— Task description —
Count the lines in the entries below that mention the string "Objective", then write that number by itself.

— Available data —
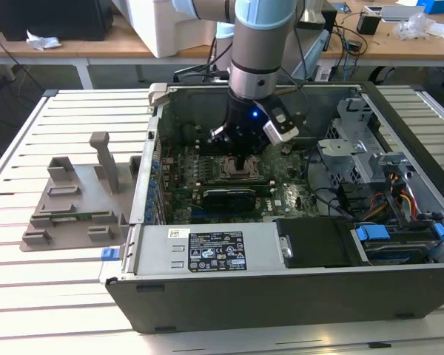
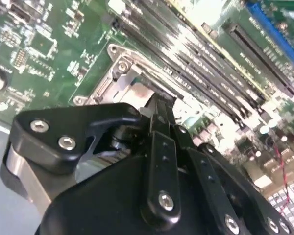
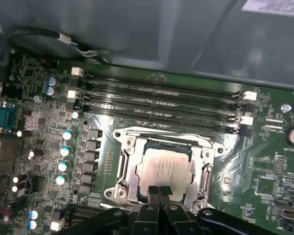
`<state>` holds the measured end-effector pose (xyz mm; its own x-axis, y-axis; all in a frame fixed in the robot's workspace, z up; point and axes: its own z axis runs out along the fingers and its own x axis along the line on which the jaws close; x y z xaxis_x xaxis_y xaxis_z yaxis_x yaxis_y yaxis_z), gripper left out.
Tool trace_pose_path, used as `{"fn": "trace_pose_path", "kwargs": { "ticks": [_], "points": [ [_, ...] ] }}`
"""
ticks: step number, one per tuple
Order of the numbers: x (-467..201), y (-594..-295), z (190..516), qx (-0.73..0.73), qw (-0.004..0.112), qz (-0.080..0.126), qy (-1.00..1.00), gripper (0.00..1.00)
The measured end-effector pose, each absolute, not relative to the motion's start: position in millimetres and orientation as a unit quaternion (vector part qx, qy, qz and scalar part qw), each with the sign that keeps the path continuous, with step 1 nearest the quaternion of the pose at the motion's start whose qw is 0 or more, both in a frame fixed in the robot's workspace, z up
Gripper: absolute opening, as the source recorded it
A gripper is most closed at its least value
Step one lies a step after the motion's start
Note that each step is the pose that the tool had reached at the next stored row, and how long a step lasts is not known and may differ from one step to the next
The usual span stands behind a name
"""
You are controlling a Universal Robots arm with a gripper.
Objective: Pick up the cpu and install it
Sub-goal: 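Install the second cpu locking lever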
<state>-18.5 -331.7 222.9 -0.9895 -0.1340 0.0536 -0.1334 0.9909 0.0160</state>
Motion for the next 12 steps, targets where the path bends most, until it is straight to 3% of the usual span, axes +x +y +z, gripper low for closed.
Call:
{"fn": "trace_pose_path", "kwargs": {
  "ticks": [6,12],
  "points": [
    [-18,-331,270,0.067,0.027,-0.006,-0.997,0.11],
    [-18,-331,270,0.067,0.027,-0.006,-0.997,0.11]
  ]
}}
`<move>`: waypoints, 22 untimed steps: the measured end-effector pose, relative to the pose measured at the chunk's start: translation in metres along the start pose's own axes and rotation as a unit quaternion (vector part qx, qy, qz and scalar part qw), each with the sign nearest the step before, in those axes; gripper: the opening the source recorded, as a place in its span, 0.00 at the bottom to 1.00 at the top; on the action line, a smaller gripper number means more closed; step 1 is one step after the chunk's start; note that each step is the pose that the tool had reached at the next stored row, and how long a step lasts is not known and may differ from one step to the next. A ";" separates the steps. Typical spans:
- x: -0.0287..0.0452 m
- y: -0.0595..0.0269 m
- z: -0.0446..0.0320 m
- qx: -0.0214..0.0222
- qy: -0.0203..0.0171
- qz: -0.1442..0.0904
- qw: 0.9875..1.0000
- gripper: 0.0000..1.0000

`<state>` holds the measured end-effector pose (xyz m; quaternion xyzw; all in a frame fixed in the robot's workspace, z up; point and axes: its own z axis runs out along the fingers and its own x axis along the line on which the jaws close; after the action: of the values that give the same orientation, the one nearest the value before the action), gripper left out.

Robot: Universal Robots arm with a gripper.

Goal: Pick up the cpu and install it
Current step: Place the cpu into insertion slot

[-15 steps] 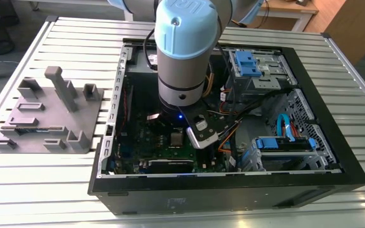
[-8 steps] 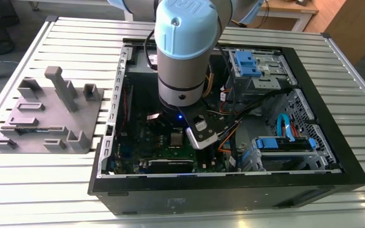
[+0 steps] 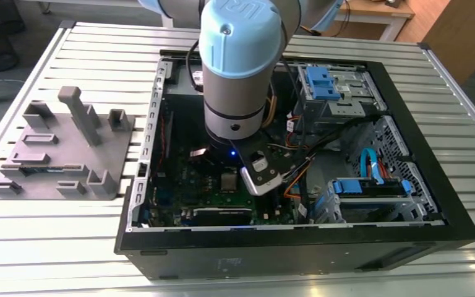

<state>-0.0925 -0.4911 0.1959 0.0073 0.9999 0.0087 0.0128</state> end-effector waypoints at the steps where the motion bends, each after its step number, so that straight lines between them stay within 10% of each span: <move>1: 0.0000 -0.0003 0.0000 0.000 0.000 0.000 1.000 0.39; 22: 0.0001 -0.0005 0.0042 0.000 0.000 0.000 1.000 0.39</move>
<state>-0.0925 -0.4915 0.1918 0.0073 0.9999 0.0090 0.0128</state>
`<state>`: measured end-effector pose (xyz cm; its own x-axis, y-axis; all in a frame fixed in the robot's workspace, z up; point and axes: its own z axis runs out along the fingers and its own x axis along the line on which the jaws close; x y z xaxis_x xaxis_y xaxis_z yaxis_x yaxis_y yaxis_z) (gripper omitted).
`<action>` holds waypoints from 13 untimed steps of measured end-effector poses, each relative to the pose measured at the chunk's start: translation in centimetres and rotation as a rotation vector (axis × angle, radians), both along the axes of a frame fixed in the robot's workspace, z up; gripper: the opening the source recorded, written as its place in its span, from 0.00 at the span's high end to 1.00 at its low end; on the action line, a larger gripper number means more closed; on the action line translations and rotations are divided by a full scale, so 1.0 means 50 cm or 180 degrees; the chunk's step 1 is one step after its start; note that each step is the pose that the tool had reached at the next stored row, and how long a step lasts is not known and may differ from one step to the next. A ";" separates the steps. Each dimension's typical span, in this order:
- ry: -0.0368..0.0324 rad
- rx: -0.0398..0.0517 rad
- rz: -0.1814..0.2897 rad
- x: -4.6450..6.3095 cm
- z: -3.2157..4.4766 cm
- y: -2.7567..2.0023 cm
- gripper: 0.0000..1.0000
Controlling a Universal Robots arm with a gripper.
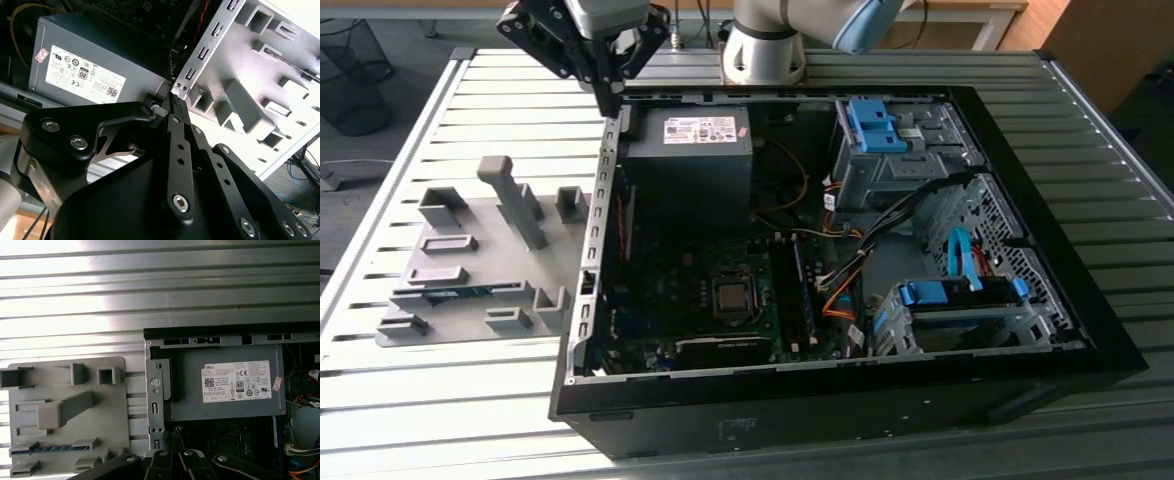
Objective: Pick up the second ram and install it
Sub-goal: 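Reach for the second ram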
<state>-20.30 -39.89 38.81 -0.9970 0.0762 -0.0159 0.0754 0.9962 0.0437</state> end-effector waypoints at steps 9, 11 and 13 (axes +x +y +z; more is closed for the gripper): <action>0.0000 0.0000 0.0000 -0.005 0.000 0.0000 0.89; 0.0000 0.0000 0.0000 -0.005 0.000 0.0000 0.89; 0.0000 0.0000 0.0000 -0.006 0.000 0.0000 0.89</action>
<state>-20.61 -39.89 38.80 -0.9970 0.0762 -0.0159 0.0754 0.9962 0.0437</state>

— The completed task —
2